Я ни разу не пожаловался. Она вонзала иглы так сильно, как могла, и хоть я стонал или плакал от боли, ни разу не попросил ее прекратить. Я чувствовал, как моей спины касаются ее славные руки, и обожал это чувство. Иглы. Руки. Иглы. Руки.


Спрашиваешь, раз мне это так нравилось, то почему я вышел, мистер Дневник?

Какие точные наводящие вопросы, мистер Дневник. Правда, и я рад, что ты их задаешь. Мой рассказ, надеюсь, будет как слабительное. Может, если спустить все дерьмо, я завтра проснусь и почувствую себя намного лучше.

Конечно. И тут же начнется рассвет нового Поколения Пепси. А это все был лишь дурной сон. Зазвонит будильник, я проснусь, перехвачу рисовых хлопьев и завяжу галстук.

Ладно, мистер Дневник. Ответ. Через двадцать с чем-то лет после спуска горстка людей решила, что Наверху не может быть хуже, чем внизу.

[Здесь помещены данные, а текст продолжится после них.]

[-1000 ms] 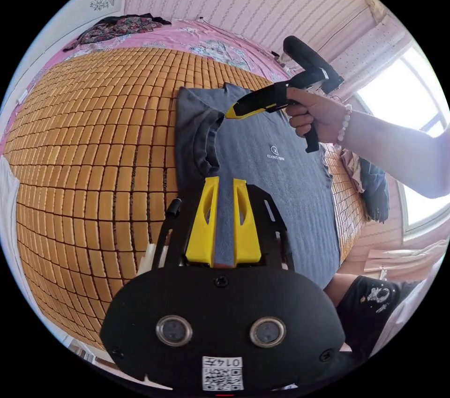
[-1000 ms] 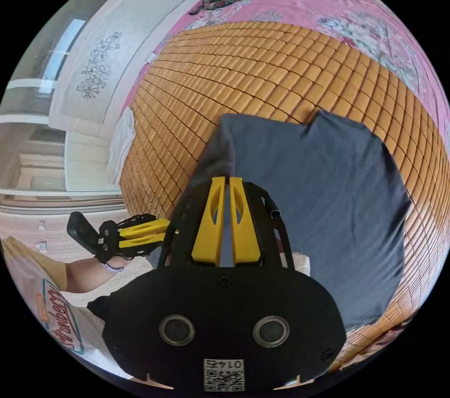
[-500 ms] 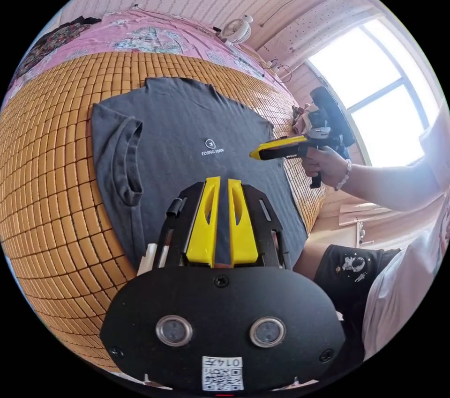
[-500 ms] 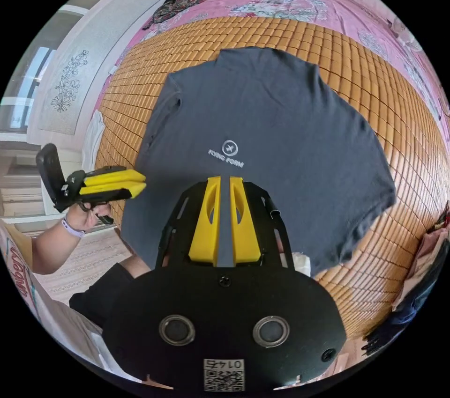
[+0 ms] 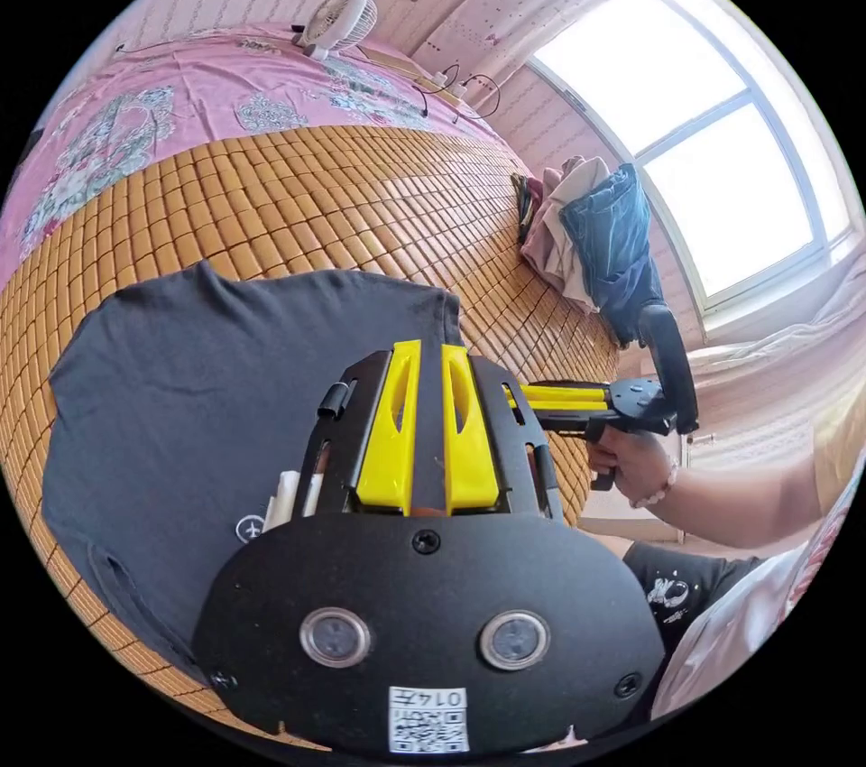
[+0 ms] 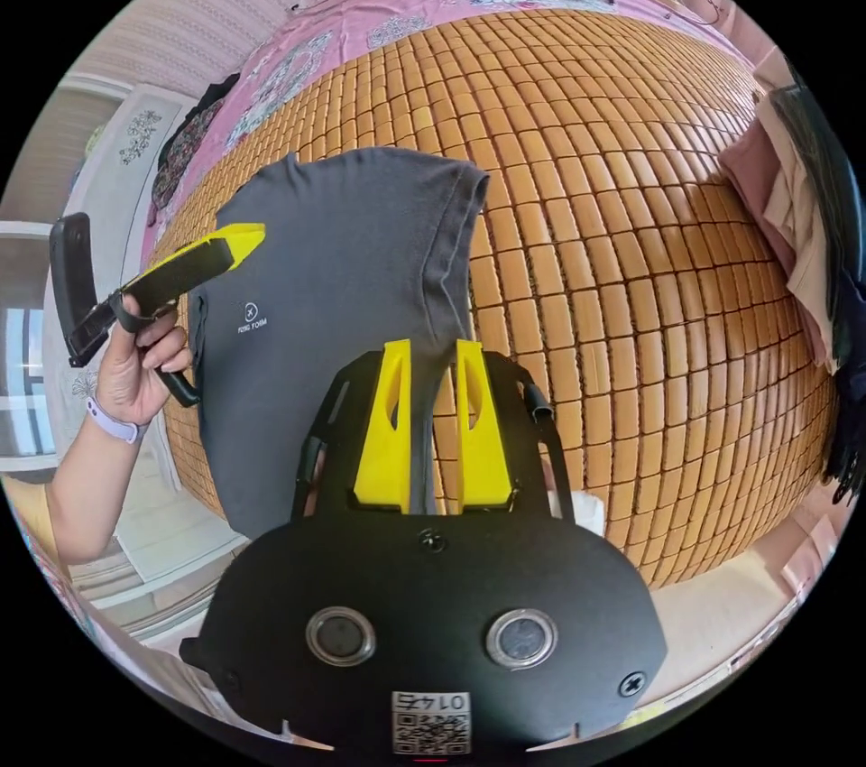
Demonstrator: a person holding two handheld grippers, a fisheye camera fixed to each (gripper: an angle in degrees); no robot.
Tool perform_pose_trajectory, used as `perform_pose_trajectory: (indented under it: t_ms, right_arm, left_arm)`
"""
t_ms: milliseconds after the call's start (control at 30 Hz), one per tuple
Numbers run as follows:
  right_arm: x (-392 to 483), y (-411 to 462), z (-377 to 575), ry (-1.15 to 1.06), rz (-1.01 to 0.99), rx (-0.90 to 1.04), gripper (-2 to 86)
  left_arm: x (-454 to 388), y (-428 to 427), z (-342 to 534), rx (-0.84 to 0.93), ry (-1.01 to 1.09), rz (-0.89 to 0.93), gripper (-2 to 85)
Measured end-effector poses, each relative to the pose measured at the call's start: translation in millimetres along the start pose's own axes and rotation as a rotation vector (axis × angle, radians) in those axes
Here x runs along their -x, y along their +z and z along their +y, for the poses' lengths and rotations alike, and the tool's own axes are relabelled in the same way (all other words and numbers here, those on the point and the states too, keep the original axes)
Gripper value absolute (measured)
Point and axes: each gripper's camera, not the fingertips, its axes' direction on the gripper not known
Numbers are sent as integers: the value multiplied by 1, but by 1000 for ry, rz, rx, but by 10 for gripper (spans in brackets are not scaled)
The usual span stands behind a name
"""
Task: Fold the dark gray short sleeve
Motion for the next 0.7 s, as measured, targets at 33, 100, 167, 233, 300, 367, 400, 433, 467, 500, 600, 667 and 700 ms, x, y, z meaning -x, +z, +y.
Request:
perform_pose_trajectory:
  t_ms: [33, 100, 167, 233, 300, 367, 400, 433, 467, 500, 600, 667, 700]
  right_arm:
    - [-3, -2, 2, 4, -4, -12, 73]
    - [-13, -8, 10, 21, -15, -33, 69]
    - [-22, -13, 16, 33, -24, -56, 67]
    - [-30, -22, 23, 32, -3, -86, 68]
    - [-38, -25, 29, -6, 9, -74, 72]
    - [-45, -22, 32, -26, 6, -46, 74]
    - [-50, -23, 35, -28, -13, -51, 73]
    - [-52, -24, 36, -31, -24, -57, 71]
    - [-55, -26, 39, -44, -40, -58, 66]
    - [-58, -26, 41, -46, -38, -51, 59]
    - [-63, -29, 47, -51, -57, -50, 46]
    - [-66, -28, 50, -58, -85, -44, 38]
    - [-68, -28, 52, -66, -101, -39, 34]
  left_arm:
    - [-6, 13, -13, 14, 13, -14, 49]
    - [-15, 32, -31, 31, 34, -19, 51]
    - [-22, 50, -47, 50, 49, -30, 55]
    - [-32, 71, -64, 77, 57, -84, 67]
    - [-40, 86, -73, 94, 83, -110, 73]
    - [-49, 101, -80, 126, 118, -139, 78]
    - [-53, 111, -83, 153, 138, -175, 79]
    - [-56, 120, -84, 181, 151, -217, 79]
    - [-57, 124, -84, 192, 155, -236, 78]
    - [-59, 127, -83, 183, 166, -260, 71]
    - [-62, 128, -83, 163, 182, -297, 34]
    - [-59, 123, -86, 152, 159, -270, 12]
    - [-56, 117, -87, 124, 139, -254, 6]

Мы решили сходить и посмотреть. Вот так просто. Мы с Мэри даже поговорили. Мы оба лелеяли безумную надежду, что Рэй выжила. Ей бы уже было тридцать восемь. А мы все это время зря сидели под землей, как отшельники. Может, наверху уже дивный новый мир.

Вспоминаю, как все это обдумывал, мистер Дневник, и сам поверить не могу.

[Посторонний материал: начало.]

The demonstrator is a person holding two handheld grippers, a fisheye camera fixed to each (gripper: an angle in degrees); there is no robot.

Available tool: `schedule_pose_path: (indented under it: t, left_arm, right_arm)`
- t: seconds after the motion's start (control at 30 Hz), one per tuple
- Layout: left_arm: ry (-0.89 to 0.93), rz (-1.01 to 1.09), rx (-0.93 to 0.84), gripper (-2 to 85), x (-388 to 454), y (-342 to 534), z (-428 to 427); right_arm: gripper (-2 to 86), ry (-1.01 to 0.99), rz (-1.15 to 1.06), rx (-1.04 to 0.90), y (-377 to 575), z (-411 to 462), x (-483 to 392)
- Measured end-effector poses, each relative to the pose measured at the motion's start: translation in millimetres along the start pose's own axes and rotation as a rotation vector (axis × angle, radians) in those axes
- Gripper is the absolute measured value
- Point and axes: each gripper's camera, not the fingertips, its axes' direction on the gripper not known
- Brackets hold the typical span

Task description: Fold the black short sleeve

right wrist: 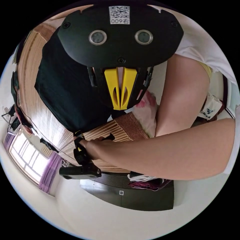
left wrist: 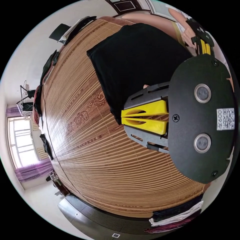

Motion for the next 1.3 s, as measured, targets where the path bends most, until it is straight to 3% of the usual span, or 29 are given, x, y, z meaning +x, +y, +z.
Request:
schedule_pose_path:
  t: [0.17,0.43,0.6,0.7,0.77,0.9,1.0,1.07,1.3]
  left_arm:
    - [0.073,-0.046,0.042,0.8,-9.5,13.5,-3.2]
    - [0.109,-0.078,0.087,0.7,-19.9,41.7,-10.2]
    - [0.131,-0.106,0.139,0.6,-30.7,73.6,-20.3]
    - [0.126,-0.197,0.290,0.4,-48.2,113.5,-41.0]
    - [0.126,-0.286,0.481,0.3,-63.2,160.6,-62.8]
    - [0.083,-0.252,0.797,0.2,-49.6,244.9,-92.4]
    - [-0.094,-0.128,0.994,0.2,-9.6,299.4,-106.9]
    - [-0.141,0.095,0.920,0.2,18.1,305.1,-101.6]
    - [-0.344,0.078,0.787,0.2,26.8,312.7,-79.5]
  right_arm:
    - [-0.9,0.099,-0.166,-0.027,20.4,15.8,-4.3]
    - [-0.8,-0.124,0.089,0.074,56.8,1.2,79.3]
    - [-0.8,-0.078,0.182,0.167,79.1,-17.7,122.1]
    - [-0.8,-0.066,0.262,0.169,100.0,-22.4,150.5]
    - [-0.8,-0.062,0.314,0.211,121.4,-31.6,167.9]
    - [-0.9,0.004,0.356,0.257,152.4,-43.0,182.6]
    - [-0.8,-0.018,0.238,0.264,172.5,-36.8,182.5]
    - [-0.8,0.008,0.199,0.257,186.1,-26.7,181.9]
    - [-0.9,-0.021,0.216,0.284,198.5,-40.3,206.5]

Мы переделали два двадцатиметровых автомобиля, которые использовались в транспортной системе Подмирья, ввели полузабытые коды для лифтов и въехали внутрь. Лифт прорезал лазером обломки, скопившиеся над ним, и скоро мы были Наверху. Двери раскрылись и впустили солнечный свет, приглушенный серо-зелеными облаками и пустынным ландшафтом. В тот же миг я понял, что дивного нового мира нет. Все провалилось в тартарары, и от многомиллионной эволюции человека остались только жалкие людишки, затаившиеся в Подмирье, как черви, и еще горстка, ползущая, как те же черви, по земле.